Layer 1 — The deterministic kernel (core/)

The kernel is the source of truth for every cell. It’s pure Python, has zero LLM dependencies, and could run as a headless grid service if you pulled the LLM layer off. Key modules:
FileResponsibility
core/engine.pyCoordinate mapping, write collision resolution, shift logic, lock enforcement, persistence, formula tokenize/evaluate.
core/functions.pyRegistry of atomic primitives (SUM, MULTIPLY, IF, …) decorated with @register_tool.
core/macros.pyUser-authored macros compiled on top of the primitive registry.
core/utils.pyA1 notation ↔ (row, col) translation.
core/models.pyPydantic schemas for AgentIntent and WriteResponse.
core/workbook_store.pyPer-user workbook persistence for the SaaS layer.
core/plugins.pyPluginKernel facade + discover_and_load().
The kernel is deterministic: same inputs, same outputs, every time. That’s the property that makes the preview/apply flow trustworthy — the frontend can show you exactly what will change, and the backend will produce that exact result when you click Apply.

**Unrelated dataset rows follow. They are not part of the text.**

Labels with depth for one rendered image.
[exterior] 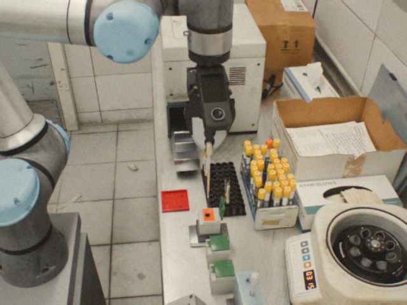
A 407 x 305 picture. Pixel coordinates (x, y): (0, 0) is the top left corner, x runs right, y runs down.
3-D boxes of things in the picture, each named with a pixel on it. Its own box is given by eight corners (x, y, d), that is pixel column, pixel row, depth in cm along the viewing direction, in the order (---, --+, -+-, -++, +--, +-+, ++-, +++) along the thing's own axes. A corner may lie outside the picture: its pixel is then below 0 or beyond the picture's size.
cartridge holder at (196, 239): (188, 229, 102) (188, 218, 100) (226, 226, 103) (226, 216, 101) (190, 247, 98) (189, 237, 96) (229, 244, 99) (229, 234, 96)
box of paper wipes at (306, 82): (281, 82, 153) (286, 50, 145) (312, 80, 155) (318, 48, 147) (304, 118, 137) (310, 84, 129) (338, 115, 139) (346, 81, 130)
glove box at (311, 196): (290, 202, 109) (296, 175, 103) (377, 194, 111) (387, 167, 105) (304, 241, 99) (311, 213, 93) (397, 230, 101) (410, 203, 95)
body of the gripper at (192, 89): (224, 91, 84) (226, 34, 76) (231, 117, 77) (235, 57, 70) (185, 94, 83) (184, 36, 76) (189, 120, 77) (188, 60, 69)
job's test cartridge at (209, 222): (198, 227, 101) (198, 208, 97) (217, 225, 101) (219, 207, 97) (199, 240, 98) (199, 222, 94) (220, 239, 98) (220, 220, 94)
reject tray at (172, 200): (160, 192, 111) (160, 190, 111) (187, 190, 112) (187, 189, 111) (161, 212, 106) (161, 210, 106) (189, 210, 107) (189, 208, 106)
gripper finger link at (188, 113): (207, 129, 82) (210, 90, 77) (208, 135, 81) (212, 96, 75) (182, 130, 81) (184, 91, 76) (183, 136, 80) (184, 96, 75)
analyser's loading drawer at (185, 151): (170, 125, 130) (170, 111, 127) (192, 124, 131) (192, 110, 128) (175, 171, 115) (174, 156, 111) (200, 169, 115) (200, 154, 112)
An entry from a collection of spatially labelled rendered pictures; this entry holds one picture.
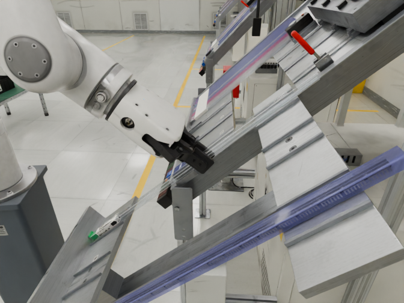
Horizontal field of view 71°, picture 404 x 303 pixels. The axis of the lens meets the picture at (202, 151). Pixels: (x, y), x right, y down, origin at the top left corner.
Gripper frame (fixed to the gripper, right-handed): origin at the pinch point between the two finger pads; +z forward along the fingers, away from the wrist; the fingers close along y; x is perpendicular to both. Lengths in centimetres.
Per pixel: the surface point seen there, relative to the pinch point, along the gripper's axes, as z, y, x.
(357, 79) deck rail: 17.6, 16.9, -25.6
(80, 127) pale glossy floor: -45, 205, 154
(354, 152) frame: 56, 50, -12
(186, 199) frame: 8.9, 12.6, 17.5
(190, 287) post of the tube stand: 8.4, -14.0, 11.0
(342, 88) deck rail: 17.0, 16.9, -22.5
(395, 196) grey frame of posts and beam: 43.6, 12.9, -14.3
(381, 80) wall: 188, 298, -67
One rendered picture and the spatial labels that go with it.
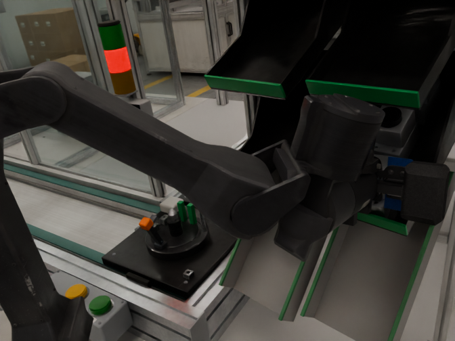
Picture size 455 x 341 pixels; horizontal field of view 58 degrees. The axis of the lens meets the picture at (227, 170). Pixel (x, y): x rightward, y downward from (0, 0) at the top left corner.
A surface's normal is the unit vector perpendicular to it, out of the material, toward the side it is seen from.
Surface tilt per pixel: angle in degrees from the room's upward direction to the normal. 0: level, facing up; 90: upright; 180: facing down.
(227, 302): 90
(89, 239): 0
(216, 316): 90
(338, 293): 45
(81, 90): 40
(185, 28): 90
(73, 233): 0
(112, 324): 90
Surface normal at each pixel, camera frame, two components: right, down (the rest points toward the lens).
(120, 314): 0.83, 0.16
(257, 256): -0.57, -0.33
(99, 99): 0.55, -0.77
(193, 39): -0.55, 0.44
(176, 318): -0.12, -0.88
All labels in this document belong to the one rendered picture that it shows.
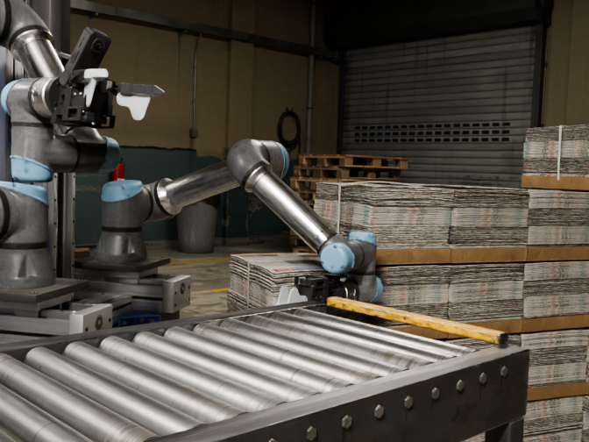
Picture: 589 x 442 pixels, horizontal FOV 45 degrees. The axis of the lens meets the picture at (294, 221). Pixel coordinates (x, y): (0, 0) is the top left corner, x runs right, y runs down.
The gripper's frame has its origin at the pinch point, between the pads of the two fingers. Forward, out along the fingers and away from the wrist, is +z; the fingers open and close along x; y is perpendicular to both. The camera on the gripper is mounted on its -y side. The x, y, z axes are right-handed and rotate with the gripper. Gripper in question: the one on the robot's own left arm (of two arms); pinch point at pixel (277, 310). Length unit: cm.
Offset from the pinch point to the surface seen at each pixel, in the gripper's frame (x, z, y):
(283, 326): 24.3, 20.4, 3.2
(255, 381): 47, 47, 3
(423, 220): -2, -59, 20
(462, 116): -429, -716, 114
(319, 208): -41, -54, 21
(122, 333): 13, 49, 4
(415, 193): -3, -56, 28
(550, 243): 15, -105, 13
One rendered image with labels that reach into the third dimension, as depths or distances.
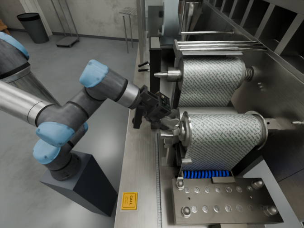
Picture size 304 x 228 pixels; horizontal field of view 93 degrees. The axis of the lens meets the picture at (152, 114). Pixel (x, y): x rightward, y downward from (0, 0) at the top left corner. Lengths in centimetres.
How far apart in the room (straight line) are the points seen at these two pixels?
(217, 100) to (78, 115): 58
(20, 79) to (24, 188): 164
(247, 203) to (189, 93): 50
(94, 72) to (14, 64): 39
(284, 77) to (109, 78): 57
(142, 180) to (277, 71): 75
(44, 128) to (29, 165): 195
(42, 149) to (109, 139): 137
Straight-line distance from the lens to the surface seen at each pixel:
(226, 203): 74
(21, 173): 236
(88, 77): 40
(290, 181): 69
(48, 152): 78
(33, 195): 214
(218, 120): 55
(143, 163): 87
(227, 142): 57
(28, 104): 49
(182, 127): 53
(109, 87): 40
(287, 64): 69
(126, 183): 84
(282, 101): 68
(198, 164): 69
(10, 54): 73
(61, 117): 43
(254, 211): 78
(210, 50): 65
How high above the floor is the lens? 169
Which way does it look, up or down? 47 degrees down
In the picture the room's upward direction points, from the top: straight up
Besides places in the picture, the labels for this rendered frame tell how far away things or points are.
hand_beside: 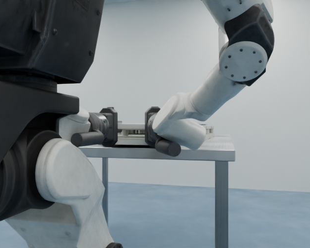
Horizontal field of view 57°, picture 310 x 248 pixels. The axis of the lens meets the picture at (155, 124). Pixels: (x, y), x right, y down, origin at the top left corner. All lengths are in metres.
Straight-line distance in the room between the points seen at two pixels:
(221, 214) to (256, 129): 3.47
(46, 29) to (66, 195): 0.22
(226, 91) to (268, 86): 3.83
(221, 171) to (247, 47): 0.50
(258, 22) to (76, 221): 0.42
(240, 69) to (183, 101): 0.17
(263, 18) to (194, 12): 4.21
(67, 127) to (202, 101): 0.33
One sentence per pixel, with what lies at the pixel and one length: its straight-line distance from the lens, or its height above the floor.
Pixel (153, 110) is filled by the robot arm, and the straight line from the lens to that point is 0.87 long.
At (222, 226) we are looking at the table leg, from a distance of 0.95.
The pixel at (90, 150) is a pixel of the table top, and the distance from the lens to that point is 0.98.
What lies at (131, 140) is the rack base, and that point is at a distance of 0.93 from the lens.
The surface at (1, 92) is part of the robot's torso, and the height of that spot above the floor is 0.95.
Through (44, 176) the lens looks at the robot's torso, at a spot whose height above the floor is 0.85.
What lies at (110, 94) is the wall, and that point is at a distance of 4.74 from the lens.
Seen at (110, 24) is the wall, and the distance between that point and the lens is 4.99.
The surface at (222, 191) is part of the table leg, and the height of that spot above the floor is 0.72.
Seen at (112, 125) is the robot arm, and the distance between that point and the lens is 0.89.
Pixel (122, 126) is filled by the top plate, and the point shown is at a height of 0.91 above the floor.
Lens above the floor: 0.92
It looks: level
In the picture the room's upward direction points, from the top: straight up
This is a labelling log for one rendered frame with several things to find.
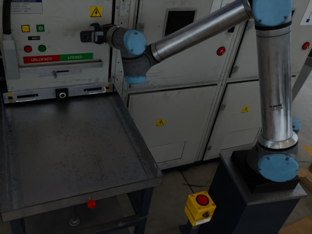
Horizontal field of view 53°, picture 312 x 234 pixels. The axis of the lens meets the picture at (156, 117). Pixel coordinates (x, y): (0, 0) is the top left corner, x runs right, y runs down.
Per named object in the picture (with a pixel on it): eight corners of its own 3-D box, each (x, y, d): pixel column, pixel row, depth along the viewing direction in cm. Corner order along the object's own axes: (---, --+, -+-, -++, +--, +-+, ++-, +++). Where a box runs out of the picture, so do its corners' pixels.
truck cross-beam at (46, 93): (112, 91, 172) (113, 82, 169) (4, 103, 151) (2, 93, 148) (109, 87, 176) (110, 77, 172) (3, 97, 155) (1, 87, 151)
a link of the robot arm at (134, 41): (130, 60, 120) (126, 34, 115) (113, 54, 129) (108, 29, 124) (149, 53, 125) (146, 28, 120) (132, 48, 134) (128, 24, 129)
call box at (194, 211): (210, 222, 123) (217, 205, 117) (192, 227, 120) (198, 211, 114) (200, 205, 128) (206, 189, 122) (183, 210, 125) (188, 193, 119)
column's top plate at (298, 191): (271, 150, 173) (272, 147, 172) (305, 197, 149) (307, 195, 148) (218, 154, 164) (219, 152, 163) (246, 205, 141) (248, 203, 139)
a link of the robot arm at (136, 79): (152, 76, 137) (148, 48, 131) (142, 87, 127) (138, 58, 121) (132, 75, 140) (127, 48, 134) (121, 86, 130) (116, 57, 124)
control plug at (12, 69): (20, 79, 136) (15, 42, 126) (8, 80, 134) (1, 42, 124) (18, 70, 142) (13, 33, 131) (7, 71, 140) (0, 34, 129)

Layer 2 — The provider abstraction (core/providers/)

A thin interface that normalizes the four LLM SDKs into a single shape:
class Provider:
    def generate(
        self, *,
        model: str,
        system_instruction: str,
        user_message: str,
        max_output_tokens: int | None = None,
    ) -> ProviderResponse: ...

    def is_transient_error(self, exc: BaseException) -> bool: ...
    def is_auth_error(self, exc: BaseException) -> bool: ...
Every provider (Gemini, Anthropic, Groq, OpenRouter) implements this same interface. main.py never touches a provider SDK directly — it calls call_model(agent_id, ...) and the provider abstraction handles:
  • Translating to the SDK’s specific call shape (messages=[...] vs contents=... vs Claude’s system parameter)
  • Classifying errors (auth vs transient vs fatal) so retry logic can be generic
  • Reporting a uniform ProviderResponse (text + model + token counts + finish_reason)
The catalog.py module lists every known model with its provider, display name, and metadata. The frontend reads this catalog through the /models/available endpoint to populate the model picker.
Adding a new provider is a ~100-line exercise: subclass Provider, implement generate(), classify errors for the SDK’s exception hierarchy, and register models in catalog.py.

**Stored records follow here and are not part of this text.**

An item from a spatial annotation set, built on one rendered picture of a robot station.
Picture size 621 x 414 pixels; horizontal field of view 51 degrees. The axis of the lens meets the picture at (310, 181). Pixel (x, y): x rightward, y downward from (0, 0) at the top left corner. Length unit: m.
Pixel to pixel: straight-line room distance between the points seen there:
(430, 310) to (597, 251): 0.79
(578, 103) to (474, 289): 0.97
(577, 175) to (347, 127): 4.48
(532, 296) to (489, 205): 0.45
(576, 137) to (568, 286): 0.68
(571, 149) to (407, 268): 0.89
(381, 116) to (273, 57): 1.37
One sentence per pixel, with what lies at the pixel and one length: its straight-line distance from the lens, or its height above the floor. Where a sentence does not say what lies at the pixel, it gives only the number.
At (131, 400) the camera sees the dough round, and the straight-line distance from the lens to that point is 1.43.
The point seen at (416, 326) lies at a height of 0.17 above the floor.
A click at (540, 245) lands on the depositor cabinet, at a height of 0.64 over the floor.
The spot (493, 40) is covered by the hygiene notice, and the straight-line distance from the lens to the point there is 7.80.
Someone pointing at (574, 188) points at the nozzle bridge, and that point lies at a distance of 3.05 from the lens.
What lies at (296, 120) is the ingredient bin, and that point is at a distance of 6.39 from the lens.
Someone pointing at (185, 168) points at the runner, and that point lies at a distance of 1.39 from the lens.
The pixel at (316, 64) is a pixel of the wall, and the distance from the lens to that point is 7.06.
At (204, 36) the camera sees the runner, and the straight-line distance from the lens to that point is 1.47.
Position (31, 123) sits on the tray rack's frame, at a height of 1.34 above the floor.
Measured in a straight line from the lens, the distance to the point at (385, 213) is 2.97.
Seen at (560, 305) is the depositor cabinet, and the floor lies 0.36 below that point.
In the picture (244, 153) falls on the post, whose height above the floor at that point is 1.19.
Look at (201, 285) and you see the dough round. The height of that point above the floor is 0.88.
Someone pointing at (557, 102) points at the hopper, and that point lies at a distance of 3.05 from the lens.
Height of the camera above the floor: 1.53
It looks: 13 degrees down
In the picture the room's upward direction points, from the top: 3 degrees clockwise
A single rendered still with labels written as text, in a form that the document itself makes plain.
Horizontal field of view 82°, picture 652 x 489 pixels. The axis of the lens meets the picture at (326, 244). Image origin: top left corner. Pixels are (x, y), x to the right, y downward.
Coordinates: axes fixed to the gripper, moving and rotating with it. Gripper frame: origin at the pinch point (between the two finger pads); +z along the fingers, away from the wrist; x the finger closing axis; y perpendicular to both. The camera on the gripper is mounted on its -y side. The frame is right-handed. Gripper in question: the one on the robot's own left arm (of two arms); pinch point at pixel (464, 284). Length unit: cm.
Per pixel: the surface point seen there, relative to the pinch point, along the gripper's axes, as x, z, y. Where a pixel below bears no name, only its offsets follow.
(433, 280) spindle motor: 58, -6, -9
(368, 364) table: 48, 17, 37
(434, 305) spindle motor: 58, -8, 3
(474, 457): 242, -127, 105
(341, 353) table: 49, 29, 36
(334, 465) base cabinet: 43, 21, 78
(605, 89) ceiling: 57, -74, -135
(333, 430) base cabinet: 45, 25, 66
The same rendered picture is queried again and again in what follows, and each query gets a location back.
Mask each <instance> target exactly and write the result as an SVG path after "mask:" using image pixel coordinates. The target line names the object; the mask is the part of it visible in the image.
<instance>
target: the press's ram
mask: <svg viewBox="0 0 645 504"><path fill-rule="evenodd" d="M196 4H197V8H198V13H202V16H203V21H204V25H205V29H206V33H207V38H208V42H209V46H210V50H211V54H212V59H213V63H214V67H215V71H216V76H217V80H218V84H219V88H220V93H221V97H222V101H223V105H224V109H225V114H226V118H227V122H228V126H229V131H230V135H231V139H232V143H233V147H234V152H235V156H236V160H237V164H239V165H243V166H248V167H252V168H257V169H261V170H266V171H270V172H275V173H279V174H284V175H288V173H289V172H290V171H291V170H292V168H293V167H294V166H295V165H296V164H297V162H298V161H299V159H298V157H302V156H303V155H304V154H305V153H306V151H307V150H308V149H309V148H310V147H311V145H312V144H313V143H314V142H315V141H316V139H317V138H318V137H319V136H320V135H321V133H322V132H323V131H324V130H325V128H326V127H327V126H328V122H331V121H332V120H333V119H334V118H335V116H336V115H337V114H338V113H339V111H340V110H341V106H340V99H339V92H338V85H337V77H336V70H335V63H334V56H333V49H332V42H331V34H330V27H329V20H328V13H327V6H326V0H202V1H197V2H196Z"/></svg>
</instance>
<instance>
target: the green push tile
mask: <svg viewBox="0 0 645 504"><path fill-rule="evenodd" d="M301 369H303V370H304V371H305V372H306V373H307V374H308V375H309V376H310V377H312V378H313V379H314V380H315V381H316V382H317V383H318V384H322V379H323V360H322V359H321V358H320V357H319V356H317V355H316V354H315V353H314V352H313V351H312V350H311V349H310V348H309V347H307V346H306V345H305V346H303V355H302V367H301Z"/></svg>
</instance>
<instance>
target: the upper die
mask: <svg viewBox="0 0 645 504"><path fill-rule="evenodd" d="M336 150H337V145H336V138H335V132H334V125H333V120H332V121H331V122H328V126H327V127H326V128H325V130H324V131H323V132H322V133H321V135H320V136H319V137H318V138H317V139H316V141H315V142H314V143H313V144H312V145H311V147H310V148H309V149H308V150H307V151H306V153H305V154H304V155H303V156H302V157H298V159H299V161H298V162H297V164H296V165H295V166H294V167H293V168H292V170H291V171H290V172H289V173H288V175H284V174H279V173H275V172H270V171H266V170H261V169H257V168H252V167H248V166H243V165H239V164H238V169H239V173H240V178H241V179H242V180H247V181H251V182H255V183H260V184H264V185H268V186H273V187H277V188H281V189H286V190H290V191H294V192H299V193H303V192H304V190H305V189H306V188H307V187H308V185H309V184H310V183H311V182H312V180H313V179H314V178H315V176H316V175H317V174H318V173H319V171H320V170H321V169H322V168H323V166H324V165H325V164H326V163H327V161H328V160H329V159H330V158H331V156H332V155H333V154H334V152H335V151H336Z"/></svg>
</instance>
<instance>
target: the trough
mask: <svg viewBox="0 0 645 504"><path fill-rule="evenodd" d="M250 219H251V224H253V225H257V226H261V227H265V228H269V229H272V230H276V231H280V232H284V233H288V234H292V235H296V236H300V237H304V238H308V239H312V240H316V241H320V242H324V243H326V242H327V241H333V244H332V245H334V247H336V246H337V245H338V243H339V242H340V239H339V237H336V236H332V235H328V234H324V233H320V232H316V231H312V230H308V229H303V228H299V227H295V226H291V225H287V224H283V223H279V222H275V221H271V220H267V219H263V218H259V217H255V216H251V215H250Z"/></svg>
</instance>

Layer 3 — Orchestration (main.py)

The FastAPI app that ties everything together. It:
  1. Accepts a user prompt + current sheet context over HTTP.
  2. Runs a router classifier on a small fast model to pick the right agent.
  3. Builds a system prompt from the selected agent’s .json definition + a live grid snapshot.
  4. Calls the agent model, parses the JSON response, and previews the writes through the kernel.
  5. Returns the preview to the frontend for Apply/Dismiss.
Two model calls happen per user turn:
  • Router call — tiny, ~500-token prompt, pinned to the fastest small model (typically Groq’s llama-3.1-8b-instant). Output: one lowercase agent id.
  • Agent call — the big one. Uses the user’s selected model. Input: full grid context + agent’s specialist prompt. Output: structured JSON with target_cell, values, plan, chart_spec, intents, etc.
Multi-intent responses (introduced in 2026-04-18) let a single agent call return an array of rectangular writes — used for structured deliverables like 3-statement models where ~25 rectangles are emitted atomically in one call instead of walking 25 chain turns.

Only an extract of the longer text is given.